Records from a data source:
=== Section Start ===

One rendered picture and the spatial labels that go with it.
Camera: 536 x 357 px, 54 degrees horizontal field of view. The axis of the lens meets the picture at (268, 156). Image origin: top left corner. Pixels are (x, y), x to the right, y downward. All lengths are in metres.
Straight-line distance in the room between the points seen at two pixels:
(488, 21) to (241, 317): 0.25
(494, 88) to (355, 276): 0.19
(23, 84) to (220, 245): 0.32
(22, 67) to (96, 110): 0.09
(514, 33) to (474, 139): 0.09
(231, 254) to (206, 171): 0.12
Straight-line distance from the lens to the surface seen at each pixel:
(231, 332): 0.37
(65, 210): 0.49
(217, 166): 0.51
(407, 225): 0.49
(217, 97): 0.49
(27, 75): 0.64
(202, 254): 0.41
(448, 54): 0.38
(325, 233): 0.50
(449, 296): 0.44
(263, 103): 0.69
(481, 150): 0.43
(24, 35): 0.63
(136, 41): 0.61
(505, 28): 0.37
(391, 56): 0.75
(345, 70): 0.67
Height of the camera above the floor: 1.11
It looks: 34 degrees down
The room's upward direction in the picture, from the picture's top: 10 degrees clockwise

=== Section End ===

### What is expected
Reproduce every entry, word for word.

### Response for this exercise
One rendered picture and the spatial labels that go with it.
Camera: 536 x 357 px, 54 degrees horizontal field of view. The axis of the lens meets the picture at (268, 156). Image origin: top left corner. Pixels are (x, y), x to the right, y downward. All lengths are in metres.
Straight-line distance in the room between the points seen at two pixels:
(488, 21) to (241, 317): 0.25
(494, 88) to (355, 276): 0.19
(23, 84) to (220, 245): 0.32
(22, 67) to (96, 110): 0.09
(514, 33) to (474, 139): 0.09
(231, 254) to (206, 171): 0.12
Straight-line distance from the lens to the surface seen at each pixel:
(231, 332): 0.37
(65, 210): 0.49
(217, 166): 0.51
(407, 225): 0.49
(217, 97): 0.49
(27, 75): 0.64
(202, 254): 0.41
(448, 54): 0.38
(325, 233): 0.50
(449, 296): 0.44
(263, 103): 0.69
(481, 150): 0.43
(24, 35): 0.63
(136, 41): 0.61
(505, 28): 0.37
(391, 56): 0.75
(345, 70): 0.67
Height of the camera above the floor: 1.11
It looks: 34 degrees down
The room's upward direction in the picture, from the picture's top: 10 degrees clockwise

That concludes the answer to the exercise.